The Digital Skin Series, the stranger in my face

vavarella1

As a format, the digital portrait poses many different questions about self-representation, most of them related to the ephemeral nature of digital matter. A potential yet perennial changeability gives it the special quality of being an abstract more than an archival medium, one that is subjected to infinite trans­formations while retaining the essential visual elements that allow us to still recognise it as a portrait. Furthermore, the accumulation of pic­tures of ourselves and also of randomly ap­pearing people in our public pictures or selfies (in a sort of endless accidental “photobomb­ing”) is something that is not always easy to cope with. In this scenario, there are plenty of pictures of us that we will never see or be aware of laying on other people’s hard disks and screens, probably unnoticed and obviously untagged. “The Digital Skin Series” by Emilio Vavarella seems to be placed at the intersection be­tween these two trajectories. The artist used a 3D scanner to construct an accurate three-di­mensional model of his face. He then used a prototype camera to shoot HD portraits of strangers.

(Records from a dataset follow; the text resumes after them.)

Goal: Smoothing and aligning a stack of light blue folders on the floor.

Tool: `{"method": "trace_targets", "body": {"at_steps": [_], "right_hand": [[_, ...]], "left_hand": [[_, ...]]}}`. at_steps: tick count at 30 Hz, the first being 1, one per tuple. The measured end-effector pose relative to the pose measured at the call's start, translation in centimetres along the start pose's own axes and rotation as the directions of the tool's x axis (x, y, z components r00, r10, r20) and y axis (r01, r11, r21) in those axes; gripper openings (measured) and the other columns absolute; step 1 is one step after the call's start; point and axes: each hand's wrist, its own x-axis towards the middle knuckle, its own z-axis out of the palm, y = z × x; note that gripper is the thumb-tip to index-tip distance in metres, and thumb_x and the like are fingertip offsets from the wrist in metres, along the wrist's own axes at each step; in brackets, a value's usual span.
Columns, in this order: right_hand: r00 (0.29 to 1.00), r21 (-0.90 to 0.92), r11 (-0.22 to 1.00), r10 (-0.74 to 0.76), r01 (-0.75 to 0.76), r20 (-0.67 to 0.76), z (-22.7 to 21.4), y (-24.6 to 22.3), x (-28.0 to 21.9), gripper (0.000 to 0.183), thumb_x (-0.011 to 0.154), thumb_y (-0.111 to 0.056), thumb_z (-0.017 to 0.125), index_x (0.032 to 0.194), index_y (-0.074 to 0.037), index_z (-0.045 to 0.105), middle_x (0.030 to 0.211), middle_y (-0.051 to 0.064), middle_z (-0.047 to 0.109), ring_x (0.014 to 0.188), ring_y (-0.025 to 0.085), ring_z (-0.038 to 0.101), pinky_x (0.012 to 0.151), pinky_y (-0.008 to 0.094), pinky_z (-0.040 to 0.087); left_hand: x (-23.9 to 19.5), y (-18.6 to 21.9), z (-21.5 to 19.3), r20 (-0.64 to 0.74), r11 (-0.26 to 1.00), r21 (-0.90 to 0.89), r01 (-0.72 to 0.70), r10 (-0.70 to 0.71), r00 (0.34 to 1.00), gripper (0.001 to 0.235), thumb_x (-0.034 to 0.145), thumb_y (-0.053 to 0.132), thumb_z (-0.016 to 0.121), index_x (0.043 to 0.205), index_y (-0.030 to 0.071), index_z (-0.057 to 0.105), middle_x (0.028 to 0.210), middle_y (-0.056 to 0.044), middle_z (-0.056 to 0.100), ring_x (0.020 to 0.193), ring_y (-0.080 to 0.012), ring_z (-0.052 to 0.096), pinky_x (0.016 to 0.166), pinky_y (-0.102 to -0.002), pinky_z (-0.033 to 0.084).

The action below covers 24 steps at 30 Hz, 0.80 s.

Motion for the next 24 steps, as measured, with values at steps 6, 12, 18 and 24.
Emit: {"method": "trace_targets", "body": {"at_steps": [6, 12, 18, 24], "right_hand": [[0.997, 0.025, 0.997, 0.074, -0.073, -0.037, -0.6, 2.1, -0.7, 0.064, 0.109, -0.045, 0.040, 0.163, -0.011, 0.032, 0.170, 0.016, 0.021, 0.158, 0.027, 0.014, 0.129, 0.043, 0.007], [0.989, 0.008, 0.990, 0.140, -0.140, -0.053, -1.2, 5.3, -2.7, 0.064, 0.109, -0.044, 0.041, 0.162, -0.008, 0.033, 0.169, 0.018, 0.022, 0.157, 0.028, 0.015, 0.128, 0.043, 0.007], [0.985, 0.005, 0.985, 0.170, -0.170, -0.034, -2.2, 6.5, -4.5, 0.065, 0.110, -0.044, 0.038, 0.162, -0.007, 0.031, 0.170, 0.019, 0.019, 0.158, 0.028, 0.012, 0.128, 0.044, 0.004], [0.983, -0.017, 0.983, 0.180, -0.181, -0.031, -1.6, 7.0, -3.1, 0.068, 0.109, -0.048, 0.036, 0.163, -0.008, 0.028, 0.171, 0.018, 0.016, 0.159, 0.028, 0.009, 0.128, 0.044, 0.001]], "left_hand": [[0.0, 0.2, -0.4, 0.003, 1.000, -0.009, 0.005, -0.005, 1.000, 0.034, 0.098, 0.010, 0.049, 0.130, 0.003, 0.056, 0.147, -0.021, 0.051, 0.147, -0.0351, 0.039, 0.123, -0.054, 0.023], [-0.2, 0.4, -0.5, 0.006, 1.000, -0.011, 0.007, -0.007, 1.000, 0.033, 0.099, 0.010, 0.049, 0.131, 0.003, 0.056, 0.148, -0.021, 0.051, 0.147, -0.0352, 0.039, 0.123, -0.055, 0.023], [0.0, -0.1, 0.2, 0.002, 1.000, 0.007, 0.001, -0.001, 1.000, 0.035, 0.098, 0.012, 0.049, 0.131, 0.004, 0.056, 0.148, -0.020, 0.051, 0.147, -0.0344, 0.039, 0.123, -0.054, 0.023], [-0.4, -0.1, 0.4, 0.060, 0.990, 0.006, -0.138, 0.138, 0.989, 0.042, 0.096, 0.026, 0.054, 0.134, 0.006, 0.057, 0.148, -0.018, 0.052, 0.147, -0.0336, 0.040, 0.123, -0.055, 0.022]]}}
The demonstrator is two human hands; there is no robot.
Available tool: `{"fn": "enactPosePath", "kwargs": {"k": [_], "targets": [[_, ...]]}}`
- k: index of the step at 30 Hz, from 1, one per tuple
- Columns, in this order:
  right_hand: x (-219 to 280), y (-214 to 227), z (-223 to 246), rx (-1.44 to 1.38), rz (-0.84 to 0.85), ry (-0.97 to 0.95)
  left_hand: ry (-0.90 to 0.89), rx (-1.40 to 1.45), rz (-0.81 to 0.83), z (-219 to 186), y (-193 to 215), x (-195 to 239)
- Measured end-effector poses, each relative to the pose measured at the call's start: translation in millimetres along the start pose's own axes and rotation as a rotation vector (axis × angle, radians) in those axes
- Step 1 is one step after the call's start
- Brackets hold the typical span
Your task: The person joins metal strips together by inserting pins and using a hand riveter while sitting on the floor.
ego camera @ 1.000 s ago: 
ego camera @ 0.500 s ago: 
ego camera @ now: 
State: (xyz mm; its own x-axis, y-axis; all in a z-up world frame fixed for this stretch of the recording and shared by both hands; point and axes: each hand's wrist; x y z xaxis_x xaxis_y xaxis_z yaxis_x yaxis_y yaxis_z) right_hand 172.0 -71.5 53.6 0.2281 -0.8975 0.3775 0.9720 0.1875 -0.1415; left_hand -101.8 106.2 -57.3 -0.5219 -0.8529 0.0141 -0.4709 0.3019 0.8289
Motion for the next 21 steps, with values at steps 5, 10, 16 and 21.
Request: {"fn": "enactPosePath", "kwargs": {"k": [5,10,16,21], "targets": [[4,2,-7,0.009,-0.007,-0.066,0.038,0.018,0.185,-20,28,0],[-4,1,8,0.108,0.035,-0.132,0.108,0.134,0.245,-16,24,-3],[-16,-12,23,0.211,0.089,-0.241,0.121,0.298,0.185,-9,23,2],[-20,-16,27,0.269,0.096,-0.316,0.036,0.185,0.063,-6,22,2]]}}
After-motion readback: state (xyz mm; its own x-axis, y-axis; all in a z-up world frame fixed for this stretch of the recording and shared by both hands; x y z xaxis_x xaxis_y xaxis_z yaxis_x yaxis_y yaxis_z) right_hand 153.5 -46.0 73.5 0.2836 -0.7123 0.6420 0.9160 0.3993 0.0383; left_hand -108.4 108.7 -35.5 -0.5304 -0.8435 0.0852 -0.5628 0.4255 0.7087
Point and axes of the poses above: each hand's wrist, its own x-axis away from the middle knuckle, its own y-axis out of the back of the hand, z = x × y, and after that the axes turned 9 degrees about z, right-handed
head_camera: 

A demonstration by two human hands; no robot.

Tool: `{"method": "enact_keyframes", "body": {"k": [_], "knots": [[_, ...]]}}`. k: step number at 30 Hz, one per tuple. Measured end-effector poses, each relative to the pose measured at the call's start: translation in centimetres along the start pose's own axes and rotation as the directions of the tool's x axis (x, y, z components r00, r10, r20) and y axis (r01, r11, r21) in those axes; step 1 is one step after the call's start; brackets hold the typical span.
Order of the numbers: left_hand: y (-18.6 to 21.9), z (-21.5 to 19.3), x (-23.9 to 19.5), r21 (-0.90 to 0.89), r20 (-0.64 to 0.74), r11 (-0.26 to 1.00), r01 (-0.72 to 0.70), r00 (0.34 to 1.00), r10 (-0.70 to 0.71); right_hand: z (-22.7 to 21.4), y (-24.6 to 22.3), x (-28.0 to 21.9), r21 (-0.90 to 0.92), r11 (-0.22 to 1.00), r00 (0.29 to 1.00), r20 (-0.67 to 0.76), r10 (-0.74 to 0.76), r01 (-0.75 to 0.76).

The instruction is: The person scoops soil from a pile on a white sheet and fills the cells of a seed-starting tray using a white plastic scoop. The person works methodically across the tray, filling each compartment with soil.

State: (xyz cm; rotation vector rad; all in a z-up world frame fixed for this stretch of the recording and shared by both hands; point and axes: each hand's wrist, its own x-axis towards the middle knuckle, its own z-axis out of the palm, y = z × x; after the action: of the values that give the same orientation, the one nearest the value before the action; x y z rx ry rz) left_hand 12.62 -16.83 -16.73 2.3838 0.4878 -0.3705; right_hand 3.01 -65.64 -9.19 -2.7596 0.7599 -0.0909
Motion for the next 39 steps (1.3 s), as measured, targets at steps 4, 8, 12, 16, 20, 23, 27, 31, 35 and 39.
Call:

Finally he applied these portraits to his digital skull, as if it was a new digital layer. The clash between the classic two-dimen­sional shots and the three-dimensional under­lying model produces an aesthetically disturbing result, while still maintaining the essential elements that allow the portrayed person to be recognised. The distorted somatic traits and the 3D matrix and axis the artists uses as background remind us of the machine behind the process, but the skin/hair/eyes/moutti/ hi-res details all call for a simulated proximity and an intimacy that the proportional dissonance refuses. What remains is a sense of anthropological displacement in our abilities to see and recognise, a testament of something unknown at its earliest stage.